Serum samples tested in this study were from two sources, a 2010-11 TIV study and the 2007-2008 National Health and Nutrition Examination Survey (NHANES). The TIV study sera included serum samples from children aged 6-35 months, adults aged 18-49 years, and older adults aged ≥65 years, all collected in the fall of 2010 before vaccination and again 3-4 weeks after vaccination. The children had no history of influenza vaccination and received 2 doses of vaccine, 4 weeks apart, with the postvaccination serum sample collected 3-4 weeks after the second dose. The TIV study serum samples were acquired through a contract and received as anonymous samples and thus were exempt from CDC institutional review board review. NHANES was the source of samples from children aged 4-17 years, which were part of a larger set received by CDC labeled only with age and date of sample collection. The protocol was reviewed and approved by the institutional review board of CDC's National Center for Immunization and Respiratory Diseases and the Research Ethics Review Board of CDC's National Center for Health Statistics.

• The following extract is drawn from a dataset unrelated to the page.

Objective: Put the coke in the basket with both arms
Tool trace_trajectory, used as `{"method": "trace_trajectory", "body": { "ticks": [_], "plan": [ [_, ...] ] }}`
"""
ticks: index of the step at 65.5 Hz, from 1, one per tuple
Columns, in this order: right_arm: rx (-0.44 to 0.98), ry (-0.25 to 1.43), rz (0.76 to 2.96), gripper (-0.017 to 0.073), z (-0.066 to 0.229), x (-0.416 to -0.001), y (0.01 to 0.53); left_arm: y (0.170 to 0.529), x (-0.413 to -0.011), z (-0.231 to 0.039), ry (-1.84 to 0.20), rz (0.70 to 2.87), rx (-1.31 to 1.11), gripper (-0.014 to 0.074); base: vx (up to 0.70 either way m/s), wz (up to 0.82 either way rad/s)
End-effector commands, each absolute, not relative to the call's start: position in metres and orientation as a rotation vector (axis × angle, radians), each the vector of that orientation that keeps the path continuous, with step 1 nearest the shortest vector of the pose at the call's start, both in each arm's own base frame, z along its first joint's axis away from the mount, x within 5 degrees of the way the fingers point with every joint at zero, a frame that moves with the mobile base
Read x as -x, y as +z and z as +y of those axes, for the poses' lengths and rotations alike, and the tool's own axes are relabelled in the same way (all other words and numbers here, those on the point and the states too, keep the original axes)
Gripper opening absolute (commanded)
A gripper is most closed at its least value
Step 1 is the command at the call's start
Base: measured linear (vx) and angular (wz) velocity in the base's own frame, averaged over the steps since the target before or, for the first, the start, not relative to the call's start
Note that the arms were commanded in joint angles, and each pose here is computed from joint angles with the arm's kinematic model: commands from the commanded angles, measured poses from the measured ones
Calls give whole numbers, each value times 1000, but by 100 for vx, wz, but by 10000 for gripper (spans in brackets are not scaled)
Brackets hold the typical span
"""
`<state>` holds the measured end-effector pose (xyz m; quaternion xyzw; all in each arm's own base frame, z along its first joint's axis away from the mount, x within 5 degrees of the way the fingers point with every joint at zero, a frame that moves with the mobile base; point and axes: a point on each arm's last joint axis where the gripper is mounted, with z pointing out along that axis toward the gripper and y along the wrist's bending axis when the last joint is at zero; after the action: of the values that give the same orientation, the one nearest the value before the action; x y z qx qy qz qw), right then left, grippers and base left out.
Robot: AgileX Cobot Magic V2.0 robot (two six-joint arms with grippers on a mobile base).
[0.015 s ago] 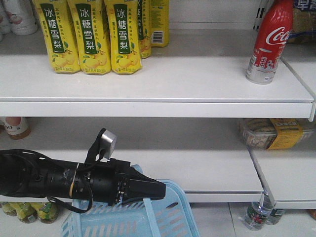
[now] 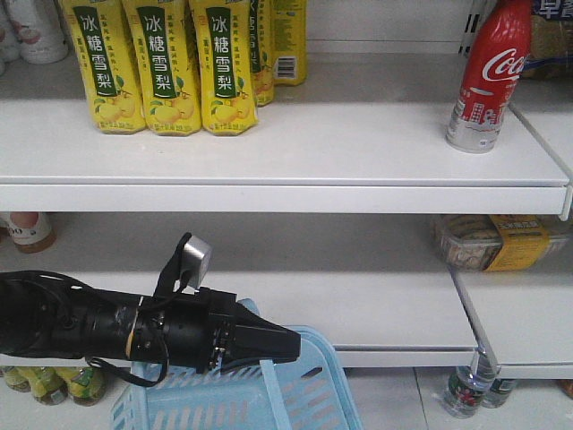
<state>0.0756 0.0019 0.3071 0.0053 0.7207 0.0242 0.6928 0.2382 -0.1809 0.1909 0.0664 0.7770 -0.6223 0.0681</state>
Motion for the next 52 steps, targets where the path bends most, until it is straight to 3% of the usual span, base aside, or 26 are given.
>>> {"method": "trace_trajectory", "body": {
  "ticks": [1, 34, 52],
  "plan": [
    [-5, 49, 1524, -9, 2, -84, 340, 225, -229, -183, -2149, 2112, -312, -6, 0, 0],
    [20, 17, 1574, -4, 2, -98, 337, 225, -229, -183, -2149, 2112, -312, -6, 0, 0],
    [36, -6, 1580, 60, 2, -99, 336, 225, -229, -183, -2149, 2112, -312, -6, 0, 0]
  ]
}}
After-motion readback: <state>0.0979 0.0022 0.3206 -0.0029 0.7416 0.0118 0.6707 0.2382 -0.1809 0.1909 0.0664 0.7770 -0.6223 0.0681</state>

Hemagglutination inhibition (HI) and microneutralization (MN) assays were performed following standard procedures* using A/Minnesota/11/2010 (H3N2)v and seasonal influenza viruses, A/Wisconsin/67/2005 (H3N2), and A/Perth/16/2009 (H3N2). A/Minnesota/11/2010 (H3N2)v is antigenically and genetically closely related to A (H3N2)v isolated from humans in 2011.3,4 MN assays quantify antibodies that neutralize and prevent infection, whereas HI assays detect antibodies that inhibit the binding of virus to receptors on red blood cells. Serum HI titers of ≥40 are associated with reduction in the risk for influenza infection in adult populations. Although the 50% protective titer for the MN assay is not known, a previous study of antibody responses to persons infected with influenza A (H1N1)pdm09 virus showed that the MN titer was generally twofold higher than the HI titer when the HI titer was ≤160.5 For this reason, titer achievements of ≥80 for the MN assay are presented.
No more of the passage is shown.